San Francisco Chronicle, Aug 23, 2002

Johannesburg -- Millions of Africans in dire need of food aid may go hungry because the leaders of several drought- and famine-wracked nations say they cannot accept genetically modified grain from the United States -- the very same product that Americans have been eating for years.

With world leaders gathering in Johannesburg for next week's World Summit on Sustainable Development, diplomats and aid agencies were stunned by recent decisions by the governments of Zambia and Zimbabwe to reject shipments of donated genetically modified grain.

Malawi has also expressed strong reservations over the grain, and Mozambique, through whose ports much of the food aid will travel, has placed stringent and costly restrictions on any genetically modified shipments passing through its territory.

COMPLEX CAUSES

The objections appear to turn on several factors: disinformation by governments eager to deflect attention from their own poor performances; anti- Western views within the affected countries; and worries that biotech food companies will demand payment if their products are planted and grown in recipient nations.

As the controversy expands, 13 million people across Africa are facing a slow death from starvation. Aid agencies report that desperate families are eating the last of their livestock, watchdogs and, in extreme cases, grass and leaves.

The United Nations says very young children are the most severely affected; thousands are expected to die because their mothers are too malnourished to provide milk.

At least 10 million people are infected with HIV-AIDS on the continent, and the mortality rate is expected to drastically increase as lack of food further weakens those already ill.

John Stremlau, a former U.S. diplomat who is a senior member of the South African Institute for International Relations, believes the obstacles are politically motivated.

"These objections are completely misguided and clearly political," he said. "The drought may be a natural phenomenon, but the famine is entirely man-made."

Stremlau says ruinous economic policies in Zimbabwe and corruption and inefficiency in Zambia and Malawi have destroyed food self-sufficiency in the region.

In Malawi earlier this month, the government belatedly sacked the minister of poverty alleviation, Leonard Mangulama, after it turned out that he had sold the country's strategic maize reserves -- 166,000 tons worth -- and allegedly pocketed the cash. Malawi is the worst famine-afflicted country, with hundreds already dead and 3 million on the verge of starvation.

Zimbabwe, which until recently exported maize to neighboring countries, continues to force white farmers off their land to make way for ruling party militants and cronies of authoritarian President Robert Mugabe.

The mostly white-owned commercial agricultural sector has been devastated by the evictions, and farms have been unable to plant seed for next year's crops.

On Thursday, Zimbabwe said it would accept 17,000 tons of American whole maize meal but mill it first to prevent any chance of contaminating domestic maize crops with genetically modified varieties.

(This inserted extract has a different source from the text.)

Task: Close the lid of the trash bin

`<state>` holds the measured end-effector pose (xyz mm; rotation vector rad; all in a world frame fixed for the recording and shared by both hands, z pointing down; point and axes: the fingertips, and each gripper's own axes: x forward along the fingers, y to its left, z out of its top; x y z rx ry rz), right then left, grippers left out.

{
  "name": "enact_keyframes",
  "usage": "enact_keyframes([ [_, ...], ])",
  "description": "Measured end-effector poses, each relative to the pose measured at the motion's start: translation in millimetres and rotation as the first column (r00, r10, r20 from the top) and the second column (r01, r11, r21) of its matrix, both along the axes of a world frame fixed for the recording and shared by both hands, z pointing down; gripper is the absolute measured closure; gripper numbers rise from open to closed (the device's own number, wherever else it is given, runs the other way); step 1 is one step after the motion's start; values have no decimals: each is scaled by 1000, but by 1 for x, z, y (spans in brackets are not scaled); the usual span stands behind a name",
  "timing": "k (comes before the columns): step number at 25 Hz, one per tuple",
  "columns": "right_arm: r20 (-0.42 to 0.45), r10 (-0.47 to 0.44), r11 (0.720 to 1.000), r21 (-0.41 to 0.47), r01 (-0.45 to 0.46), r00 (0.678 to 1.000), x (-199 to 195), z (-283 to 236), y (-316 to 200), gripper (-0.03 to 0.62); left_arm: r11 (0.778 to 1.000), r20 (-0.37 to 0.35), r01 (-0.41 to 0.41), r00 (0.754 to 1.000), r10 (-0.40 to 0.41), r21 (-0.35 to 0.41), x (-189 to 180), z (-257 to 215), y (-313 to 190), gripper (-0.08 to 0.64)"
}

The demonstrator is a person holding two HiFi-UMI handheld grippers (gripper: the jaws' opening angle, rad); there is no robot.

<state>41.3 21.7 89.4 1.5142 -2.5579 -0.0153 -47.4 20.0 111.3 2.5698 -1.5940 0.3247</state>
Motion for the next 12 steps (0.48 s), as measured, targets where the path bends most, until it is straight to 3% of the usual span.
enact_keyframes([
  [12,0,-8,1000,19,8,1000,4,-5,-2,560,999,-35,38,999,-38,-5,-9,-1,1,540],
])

In Zambia, where 1.75 million people face starvation according to the United Nations, President Levy Mwanawasa recently declared, "We would rather starve than get something toxic."

Such stances anger Jason Lott, a visiting American academic affiliated with the bioethics department at Johannesburg's Witwatersrand University.

"These countries are rife with corruption and are trying to push the blame for their own inadequacies onto the World Food Program and the U.S. Agency for International Development," he said.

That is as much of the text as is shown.